When you spot the word "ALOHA" in a line of the data below, copy that line.

- **RECORDS SUPPLIED**
===============
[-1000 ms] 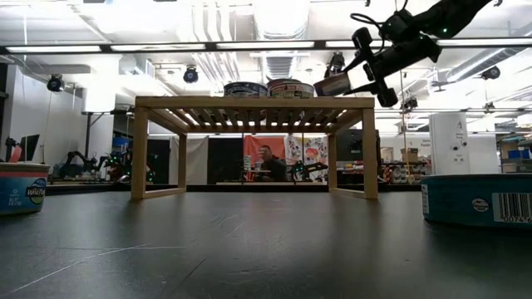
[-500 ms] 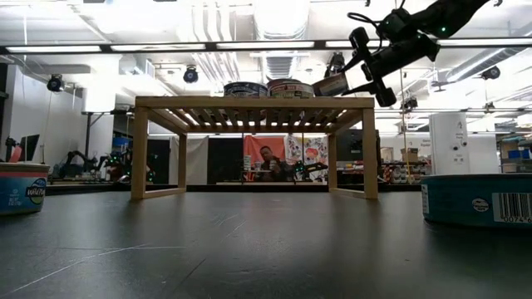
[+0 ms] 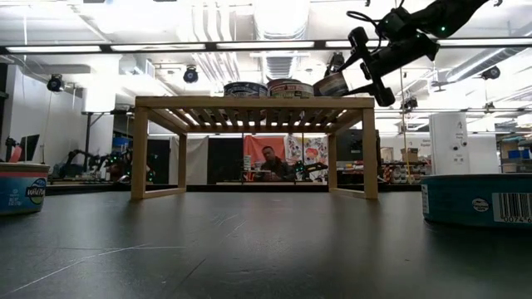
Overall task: Stack canned seafood by type on shelf
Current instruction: Stack the blue and pink tuna can on top of the blue and pink tuna can
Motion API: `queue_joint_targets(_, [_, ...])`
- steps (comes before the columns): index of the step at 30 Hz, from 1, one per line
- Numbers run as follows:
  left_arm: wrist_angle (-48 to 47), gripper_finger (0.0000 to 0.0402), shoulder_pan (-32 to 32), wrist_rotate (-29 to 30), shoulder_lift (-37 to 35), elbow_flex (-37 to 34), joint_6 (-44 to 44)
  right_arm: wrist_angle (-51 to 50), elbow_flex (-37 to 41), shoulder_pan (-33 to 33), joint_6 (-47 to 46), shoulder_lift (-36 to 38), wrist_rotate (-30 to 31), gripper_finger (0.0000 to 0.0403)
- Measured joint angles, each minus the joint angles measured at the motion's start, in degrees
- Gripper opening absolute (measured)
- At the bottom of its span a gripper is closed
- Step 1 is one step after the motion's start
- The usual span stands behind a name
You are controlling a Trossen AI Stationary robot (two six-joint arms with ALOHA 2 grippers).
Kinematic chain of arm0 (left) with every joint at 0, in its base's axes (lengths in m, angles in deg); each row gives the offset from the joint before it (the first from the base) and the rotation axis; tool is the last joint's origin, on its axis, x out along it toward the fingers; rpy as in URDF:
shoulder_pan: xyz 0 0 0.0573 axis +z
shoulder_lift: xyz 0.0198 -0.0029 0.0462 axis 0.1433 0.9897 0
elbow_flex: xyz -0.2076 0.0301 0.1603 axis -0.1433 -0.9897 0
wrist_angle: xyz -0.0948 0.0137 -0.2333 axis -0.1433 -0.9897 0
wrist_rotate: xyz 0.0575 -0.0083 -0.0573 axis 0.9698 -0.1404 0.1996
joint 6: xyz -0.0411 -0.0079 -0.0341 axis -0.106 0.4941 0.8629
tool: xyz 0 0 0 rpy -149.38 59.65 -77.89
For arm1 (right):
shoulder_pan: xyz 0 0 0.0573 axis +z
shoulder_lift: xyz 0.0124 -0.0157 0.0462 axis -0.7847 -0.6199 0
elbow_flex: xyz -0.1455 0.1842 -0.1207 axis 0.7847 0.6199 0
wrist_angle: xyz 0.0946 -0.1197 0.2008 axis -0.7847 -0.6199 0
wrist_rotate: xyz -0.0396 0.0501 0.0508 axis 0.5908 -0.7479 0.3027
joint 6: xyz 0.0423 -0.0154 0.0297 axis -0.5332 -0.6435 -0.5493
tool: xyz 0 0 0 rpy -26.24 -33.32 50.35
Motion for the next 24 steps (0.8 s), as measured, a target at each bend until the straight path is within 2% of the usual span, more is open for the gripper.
queue_joint_targets(24, [-0.4, 0.0001, 0.0, 0.0, 0.0, 0.0, 0.0, 0.5, 0.0, 1.4, 0.8, 0.0, 0.2, 0.0238])
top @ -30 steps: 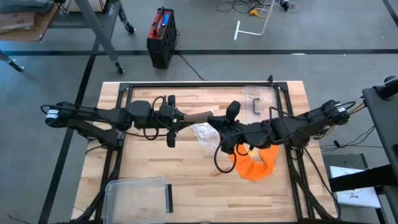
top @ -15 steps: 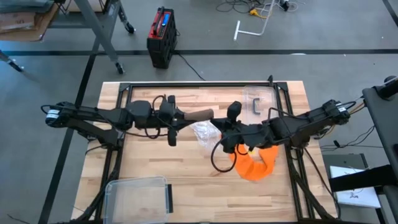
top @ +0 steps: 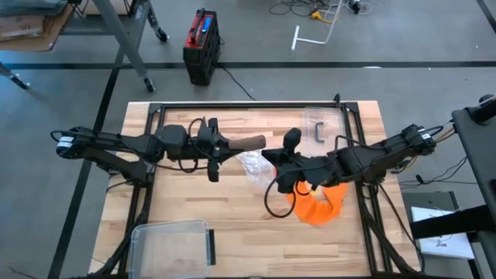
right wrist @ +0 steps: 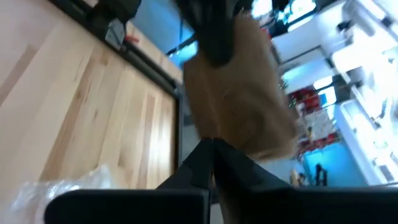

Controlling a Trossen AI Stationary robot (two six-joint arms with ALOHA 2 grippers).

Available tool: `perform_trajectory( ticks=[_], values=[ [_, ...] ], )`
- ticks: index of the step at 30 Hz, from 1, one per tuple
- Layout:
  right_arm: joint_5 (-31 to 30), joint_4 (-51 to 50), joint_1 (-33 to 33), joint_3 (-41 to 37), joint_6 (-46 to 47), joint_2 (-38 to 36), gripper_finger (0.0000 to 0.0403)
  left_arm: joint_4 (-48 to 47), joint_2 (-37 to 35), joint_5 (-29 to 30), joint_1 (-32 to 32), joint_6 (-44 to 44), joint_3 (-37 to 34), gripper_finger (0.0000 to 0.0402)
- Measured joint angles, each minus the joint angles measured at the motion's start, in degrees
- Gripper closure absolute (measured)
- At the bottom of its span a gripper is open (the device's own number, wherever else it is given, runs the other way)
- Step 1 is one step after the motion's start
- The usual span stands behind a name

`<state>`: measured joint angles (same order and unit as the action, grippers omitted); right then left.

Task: Roll bandage
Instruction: Roll the brown bandage

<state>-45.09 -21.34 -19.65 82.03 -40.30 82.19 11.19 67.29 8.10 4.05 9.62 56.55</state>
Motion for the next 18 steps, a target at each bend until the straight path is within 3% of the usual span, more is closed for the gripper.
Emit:
perform_trajectory(
  ticks=[10, 18],
  values=[
    [0.8, 6.6, -1.8, 0.0, -0.9, -1.0, 0.0311, -0.6, 0.0, 0.2, 0.0, -1.6, 0.0, 0.0353],
    [4.6, 7.0, -2.1, -3.0, 4.4, -1.9, 0.0311, -0.7, 0.0, -1.5, 0.0, -3.1, 0.0, 0.0353]
  ],
)
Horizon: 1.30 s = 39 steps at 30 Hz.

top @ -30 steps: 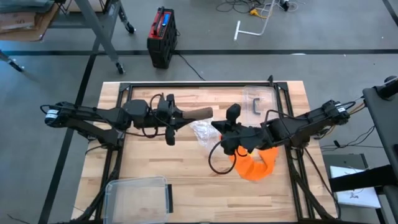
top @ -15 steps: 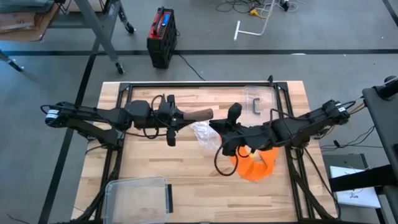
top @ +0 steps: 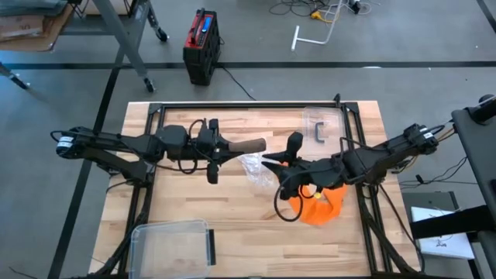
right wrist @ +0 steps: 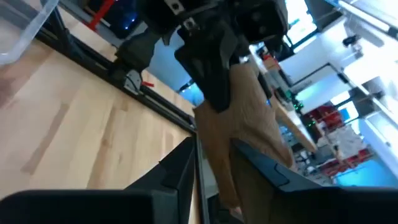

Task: Roll bandage
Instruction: Roll the brown bandage

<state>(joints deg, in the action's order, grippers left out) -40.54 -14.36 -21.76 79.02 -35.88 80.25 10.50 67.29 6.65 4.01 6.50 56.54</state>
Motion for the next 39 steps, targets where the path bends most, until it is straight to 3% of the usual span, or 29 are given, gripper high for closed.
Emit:
perform_trajectory(
  ticks=[9, 25, 39],
  values=[
    [-8.0, -0.1, 1.6, 0.1, -4.0, 0.1, 0.0336, -0.5, 0.0, 0.0, 0.0, -1.8, 0.0, 0.0353],
    [-4.0, 3.4, 3.6, 0.1, -6.8, 0.8, 0.0300, -1.0, 0.0, -0.2, 0.0, -3.6, -0.1, 0.0353],
    [-4.3, 3.1, 4.5, 0.1, -9.7, 1.9, 0.0398, 0.0, 0.2, 0.2, 0.0, 1.2, -0.2, 0.0353]
  ],
)
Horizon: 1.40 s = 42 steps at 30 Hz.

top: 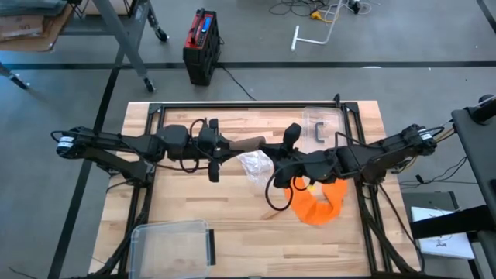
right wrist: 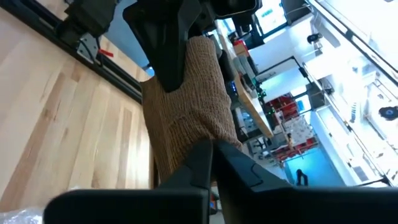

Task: Roll bandage
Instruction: Roll the brown bandage

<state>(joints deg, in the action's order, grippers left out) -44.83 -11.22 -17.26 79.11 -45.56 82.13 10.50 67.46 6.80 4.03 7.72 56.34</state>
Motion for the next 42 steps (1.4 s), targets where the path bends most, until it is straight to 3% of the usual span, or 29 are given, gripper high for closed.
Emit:
perform_trajectory(
  ticks=[18, 27, 32, 36, 42],
  values=[
    [2.1, -8.6, -4.6, 2.7, 7.6, -0.4, 0.0402, 0.5, 0.0, 1.1, 0.1, 1.8, 0.2, 0.0353],
    [-3.1, -11.5, -4.9, 3.8, 7.0, -1.2, 0.0402, 0.0, 0.0, 1.7, 0.0, 1.6, 0.2, 0.0353],
    [-1.6, -10.9, -4.9, 3.8, 6.4, -1.6, 0.0402, -0.1, -0.1, 1.7, 0.0, 1.6, 0.2, 0.0353],
    [-1.1, -9.8, -4.6, 3.8, 4.2, -1.0, 0.0379, -0.1, -0.1, 1.7, 0.0, 1.6, 0.2, 0.0353],
    [-1.1, -2.5, -4.3, 3.8, -3.7, 0.7, 0.0306, -0.2, -0.1, 1.7, 0.0, 1.6, 0.2, 0.0353]
  ],
)
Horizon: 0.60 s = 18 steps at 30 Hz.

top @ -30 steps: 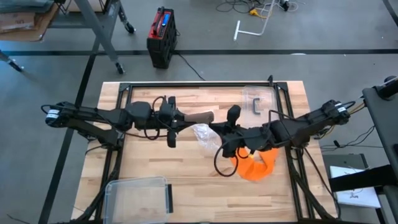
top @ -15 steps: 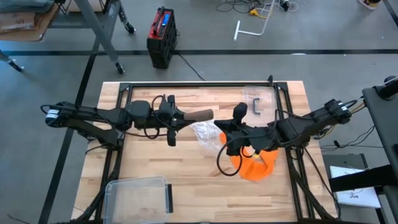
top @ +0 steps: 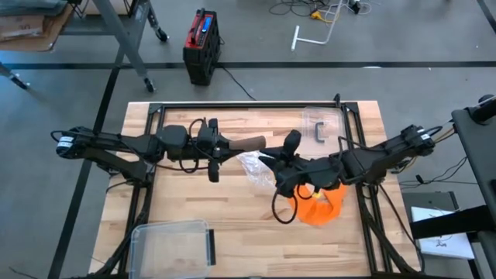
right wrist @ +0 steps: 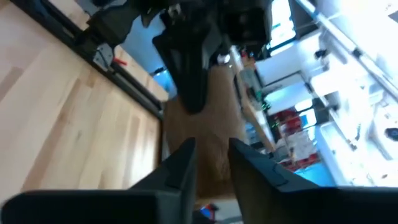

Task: Roll bandage
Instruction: Roll the brown bandage

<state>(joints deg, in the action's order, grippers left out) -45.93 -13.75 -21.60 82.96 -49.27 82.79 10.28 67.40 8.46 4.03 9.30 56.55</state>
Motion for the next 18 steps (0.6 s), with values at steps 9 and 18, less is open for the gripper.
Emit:
perform_trajectory(
  ticks=[9, 18],
  values=[
    [-0.2, 0.2, 3.1, 0.0, -1.9, 1.3, 0.0307, 0.0, 0.0, -1.4, -0.1, 0.0, 0.0, 0.0353],
    [-2.6, -2.0, 3.1, 0.0, -1.7, 1.4, 0.0397, 0.2, -0.1, -1.4, 0.0, 0.2, -0.1, 0.0353]
  ],
)
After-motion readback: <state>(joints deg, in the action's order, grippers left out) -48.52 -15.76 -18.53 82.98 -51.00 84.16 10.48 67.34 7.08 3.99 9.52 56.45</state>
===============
- **THE COMPLETED TASK**
You are controlling a Trossen AI Stationary robot (two six-joint arms with ALOHA 2 grippers).
Controlling a Trossen AI Stationary robot (two six-joint arms with ALOHA 2 grippers).

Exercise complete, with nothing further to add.